Many law firms today are moving rapidly to the “Cloud”, by putting their foundational systems such as billing, practice and document management into the virtual world. The concept of the cloud provides the potential for a substantial reduction in the costs and labor associated with traditional technology. With Cloud technologies, oversight for technical compliance and security is entrusted to a specialized team utilizing state-of-the-art hardware and software to maintain your technology infrastructure at a lower cost than doing it yourself. Firm management can be assured that best practices are always in place. This lack of “hands-on” control over a “box with blinking lights” can leave management rightfully concerned about the security of their very important data.

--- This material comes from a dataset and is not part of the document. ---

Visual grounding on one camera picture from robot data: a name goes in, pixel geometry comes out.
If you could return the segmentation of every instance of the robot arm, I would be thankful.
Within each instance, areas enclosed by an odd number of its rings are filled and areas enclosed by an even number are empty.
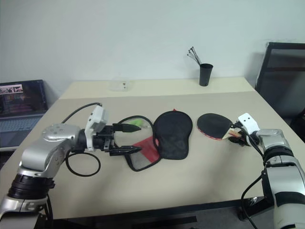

Orion Law Management Systems (OLMS) takes this concern very seriously. Our leadership has more than 100 years of combined experience working with and for law firms. We understand the ethical, fiduciary and practical aspects of safeguarding law firm and client data while at the same time providing access from anywhere, anytime and device. We truly understand that the safeguards put in place must provide constant and reliable security regardless of whether or not a user is working from their office, home or while traveling; 24 hours a day/7 days a week; and from any device capable of running a Remote Desktop Connection (RDC) – e.g., Windows- based PC, Mac, iPad, iPhone or any other smart-phones with active sync capabilities. To balance accessibility, security and privacy, OLMS utilizes multiple strategies are used to provide assurance to our clients.

Superior Physical Security

Strong physical security is one of the first steps to safeguarding valuable intellectual property. The data center used by OLMS provides state-of-the-art manned security with complete access control systems.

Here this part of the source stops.